June 13. 2014 7:41PM

No murder charges for Manchester man in November shooting deaths of brother and second man


David Hoffens appears before a judge with his public defender Robert Swales at Manchester District Court. (DAVID LANE/UNION LEADER FILE)

MANCHESTER — A city man responsible for his brother's death and the death of a second man walked out of Hillsborough County Superior Court Friday free after a judge said that, while the deaths were his fault, it w­as punishment enough that he killed his own brother.

David Hans Hoffens, 21, formerly of 331 Lake Ave., never was charged in the Nov. 24, 2013, shooting deaths of his brother, Edgar Hoffens, 22, or Charles Cable, 20.

The N.H. Attorney General's Office ruled Edgar Hoffens' death accidental, and Cable's a case of self-defense, according to Assistant Hillsborough County Attorney Michael Zaino.

Judge Gillian Abramson, in giving David Hoffens a 3½ to 7 year suspended sentence on a charge of falsifying evidence, said the case was a tragedy that "was no question your fault."

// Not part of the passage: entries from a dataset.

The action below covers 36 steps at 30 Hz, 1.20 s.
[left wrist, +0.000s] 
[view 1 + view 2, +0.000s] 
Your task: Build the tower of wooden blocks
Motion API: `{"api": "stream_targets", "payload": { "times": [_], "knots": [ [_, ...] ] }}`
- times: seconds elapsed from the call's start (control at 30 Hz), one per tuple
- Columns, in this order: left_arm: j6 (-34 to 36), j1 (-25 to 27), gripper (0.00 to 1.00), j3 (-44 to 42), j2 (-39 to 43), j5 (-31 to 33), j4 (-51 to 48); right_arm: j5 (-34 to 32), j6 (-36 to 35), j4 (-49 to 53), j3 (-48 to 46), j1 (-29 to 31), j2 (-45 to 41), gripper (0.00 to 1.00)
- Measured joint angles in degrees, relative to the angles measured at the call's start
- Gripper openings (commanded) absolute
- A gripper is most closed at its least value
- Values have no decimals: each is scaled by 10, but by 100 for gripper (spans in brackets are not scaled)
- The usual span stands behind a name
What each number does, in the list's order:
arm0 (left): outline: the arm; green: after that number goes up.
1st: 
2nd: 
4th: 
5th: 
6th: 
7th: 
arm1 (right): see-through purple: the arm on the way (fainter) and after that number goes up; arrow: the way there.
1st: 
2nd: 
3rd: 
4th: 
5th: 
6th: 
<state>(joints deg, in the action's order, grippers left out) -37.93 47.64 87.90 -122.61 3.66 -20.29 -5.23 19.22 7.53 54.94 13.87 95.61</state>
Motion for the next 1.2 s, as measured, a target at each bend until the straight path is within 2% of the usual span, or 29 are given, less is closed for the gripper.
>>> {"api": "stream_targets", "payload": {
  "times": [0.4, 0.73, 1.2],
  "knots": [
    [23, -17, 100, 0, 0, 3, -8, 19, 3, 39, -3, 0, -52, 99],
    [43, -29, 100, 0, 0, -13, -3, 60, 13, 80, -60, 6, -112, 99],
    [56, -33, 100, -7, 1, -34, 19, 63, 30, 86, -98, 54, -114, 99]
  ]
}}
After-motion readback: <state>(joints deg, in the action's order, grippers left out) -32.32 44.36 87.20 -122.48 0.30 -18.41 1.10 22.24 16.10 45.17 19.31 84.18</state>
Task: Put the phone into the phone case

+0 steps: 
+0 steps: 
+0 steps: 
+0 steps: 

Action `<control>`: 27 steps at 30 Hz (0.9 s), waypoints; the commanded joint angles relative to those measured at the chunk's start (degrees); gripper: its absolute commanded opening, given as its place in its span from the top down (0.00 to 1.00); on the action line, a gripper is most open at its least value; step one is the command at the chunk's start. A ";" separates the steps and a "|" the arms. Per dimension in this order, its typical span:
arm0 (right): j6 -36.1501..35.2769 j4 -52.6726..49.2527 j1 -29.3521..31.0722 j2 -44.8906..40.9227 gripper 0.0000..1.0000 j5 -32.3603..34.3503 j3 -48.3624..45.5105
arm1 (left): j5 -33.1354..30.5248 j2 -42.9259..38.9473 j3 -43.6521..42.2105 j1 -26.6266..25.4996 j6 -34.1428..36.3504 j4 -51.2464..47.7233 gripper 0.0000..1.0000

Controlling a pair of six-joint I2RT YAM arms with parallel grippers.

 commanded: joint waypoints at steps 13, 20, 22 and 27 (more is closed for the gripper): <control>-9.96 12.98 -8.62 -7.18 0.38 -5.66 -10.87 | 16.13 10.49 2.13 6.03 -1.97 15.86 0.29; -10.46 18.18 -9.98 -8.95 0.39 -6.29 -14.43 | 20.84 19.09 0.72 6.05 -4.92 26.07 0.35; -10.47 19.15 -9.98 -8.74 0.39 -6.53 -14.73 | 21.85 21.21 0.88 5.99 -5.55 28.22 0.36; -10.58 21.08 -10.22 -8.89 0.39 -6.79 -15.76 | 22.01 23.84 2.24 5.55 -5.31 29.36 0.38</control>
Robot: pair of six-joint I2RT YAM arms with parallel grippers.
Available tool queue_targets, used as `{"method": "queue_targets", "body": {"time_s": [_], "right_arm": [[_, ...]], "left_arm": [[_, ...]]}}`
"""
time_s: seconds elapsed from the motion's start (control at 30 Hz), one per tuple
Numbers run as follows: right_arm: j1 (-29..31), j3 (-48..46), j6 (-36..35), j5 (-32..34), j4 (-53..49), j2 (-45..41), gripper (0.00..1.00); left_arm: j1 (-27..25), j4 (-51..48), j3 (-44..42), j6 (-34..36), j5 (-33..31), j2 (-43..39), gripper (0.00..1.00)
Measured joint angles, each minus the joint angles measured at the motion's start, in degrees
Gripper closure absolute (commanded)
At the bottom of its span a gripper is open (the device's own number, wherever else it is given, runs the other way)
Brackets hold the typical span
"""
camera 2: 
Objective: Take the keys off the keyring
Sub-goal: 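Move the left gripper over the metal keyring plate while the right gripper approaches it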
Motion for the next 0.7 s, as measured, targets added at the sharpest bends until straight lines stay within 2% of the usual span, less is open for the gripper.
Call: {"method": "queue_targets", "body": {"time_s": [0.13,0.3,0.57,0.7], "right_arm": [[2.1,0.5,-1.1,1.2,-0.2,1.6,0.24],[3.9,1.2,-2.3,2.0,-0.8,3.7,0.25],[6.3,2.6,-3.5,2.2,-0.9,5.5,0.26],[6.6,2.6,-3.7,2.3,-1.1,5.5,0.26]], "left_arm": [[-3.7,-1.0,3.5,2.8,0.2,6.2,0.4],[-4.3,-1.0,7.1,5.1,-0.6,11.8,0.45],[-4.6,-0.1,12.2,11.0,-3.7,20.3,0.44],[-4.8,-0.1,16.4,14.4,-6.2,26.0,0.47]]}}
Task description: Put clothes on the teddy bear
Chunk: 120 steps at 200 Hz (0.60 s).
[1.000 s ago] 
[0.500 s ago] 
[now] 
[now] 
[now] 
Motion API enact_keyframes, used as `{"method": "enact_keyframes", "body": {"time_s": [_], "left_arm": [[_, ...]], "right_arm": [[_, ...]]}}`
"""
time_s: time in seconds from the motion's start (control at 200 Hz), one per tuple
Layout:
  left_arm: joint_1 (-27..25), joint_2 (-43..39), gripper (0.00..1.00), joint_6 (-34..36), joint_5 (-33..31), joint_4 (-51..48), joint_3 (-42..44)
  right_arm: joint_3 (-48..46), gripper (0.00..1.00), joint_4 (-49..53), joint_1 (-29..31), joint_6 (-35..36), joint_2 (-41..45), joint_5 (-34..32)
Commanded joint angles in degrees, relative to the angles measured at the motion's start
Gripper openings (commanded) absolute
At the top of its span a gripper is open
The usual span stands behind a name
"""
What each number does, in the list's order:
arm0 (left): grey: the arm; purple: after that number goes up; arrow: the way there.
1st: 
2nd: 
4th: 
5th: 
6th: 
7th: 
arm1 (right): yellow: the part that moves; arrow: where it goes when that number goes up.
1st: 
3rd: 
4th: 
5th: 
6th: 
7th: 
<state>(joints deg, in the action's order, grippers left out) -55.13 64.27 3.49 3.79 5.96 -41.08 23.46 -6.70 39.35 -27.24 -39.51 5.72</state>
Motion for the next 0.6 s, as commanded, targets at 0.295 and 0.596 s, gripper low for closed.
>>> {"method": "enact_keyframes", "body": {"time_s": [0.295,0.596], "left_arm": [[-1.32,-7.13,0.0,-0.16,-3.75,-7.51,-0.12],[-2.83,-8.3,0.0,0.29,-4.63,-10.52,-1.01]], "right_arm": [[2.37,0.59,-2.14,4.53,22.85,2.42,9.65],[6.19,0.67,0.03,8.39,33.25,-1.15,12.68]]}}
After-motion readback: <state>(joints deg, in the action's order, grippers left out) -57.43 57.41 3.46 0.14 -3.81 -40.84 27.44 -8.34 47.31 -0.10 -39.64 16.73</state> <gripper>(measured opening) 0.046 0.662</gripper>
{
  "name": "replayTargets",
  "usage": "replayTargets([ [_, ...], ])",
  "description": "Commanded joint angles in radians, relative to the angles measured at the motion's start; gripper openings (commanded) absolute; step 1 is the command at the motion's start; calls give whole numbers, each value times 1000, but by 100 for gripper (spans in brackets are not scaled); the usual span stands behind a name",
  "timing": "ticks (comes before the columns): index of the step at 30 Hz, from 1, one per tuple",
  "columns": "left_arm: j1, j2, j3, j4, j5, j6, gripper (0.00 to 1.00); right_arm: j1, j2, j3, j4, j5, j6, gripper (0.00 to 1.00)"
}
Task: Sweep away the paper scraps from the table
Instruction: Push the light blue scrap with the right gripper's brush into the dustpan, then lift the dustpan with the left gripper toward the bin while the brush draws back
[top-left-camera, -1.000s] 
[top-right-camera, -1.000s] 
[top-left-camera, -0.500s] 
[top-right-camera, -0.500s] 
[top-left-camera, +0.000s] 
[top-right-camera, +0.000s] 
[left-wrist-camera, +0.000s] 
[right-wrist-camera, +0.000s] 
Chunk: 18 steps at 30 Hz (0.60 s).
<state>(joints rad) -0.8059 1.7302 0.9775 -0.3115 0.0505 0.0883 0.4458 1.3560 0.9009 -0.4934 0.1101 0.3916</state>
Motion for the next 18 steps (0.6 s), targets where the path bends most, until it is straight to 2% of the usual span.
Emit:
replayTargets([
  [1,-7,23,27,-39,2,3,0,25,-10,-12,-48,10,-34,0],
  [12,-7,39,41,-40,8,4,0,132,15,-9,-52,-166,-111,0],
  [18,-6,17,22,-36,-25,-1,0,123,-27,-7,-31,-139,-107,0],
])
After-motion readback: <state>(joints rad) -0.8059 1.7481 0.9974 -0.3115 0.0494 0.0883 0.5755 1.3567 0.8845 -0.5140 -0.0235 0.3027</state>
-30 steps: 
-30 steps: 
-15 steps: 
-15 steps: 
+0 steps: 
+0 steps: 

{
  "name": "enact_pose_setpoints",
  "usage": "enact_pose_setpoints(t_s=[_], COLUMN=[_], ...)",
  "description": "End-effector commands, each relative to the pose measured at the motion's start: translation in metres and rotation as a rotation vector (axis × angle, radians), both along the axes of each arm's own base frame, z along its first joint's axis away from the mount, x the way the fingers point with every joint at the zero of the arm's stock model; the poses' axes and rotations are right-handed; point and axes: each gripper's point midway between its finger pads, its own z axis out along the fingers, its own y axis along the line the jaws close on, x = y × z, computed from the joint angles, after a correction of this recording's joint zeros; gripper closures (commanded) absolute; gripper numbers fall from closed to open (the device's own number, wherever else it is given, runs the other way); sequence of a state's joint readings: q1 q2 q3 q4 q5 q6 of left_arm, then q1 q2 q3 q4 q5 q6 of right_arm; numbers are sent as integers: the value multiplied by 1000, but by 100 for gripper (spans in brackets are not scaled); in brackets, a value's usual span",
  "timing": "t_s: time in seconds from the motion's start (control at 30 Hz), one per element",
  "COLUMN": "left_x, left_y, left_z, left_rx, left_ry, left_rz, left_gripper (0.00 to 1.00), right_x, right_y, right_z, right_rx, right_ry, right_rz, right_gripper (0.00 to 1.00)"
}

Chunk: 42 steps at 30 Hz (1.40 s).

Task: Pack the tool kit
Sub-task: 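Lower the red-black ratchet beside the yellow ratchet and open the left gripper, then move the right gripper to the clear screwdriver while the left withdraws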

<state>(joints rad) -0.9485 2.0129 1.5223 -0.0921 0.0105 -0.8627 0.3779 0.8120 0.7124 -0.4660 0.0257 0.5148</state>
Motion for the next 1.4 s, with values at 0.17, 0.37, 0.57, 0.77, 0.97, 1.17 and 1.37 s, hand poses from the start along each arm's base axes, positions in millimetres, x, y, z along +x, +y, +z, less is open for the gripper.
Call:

She told Hoffens that he was the one who had the gun in the struggle between himself and Cable, and that it was David Hoffen’s brother who paid the price.

Still, she said, it was punishment enough that his own brother was dead by his hand.

Hoffens, who was tearful in pleading guilty and who apologized for his actions in a statement read by Public Defender Aileen O'Connell, would not comment as he was leaving the courthouse surrounded by about a dozen family members and friends.

In the statement, he apologized to all affected by his actions, took responsibility for his mistakes and said the loss of his brother was insurmountable and something that would affect him for his entire life.

No one from Cable's family attended the sentencing.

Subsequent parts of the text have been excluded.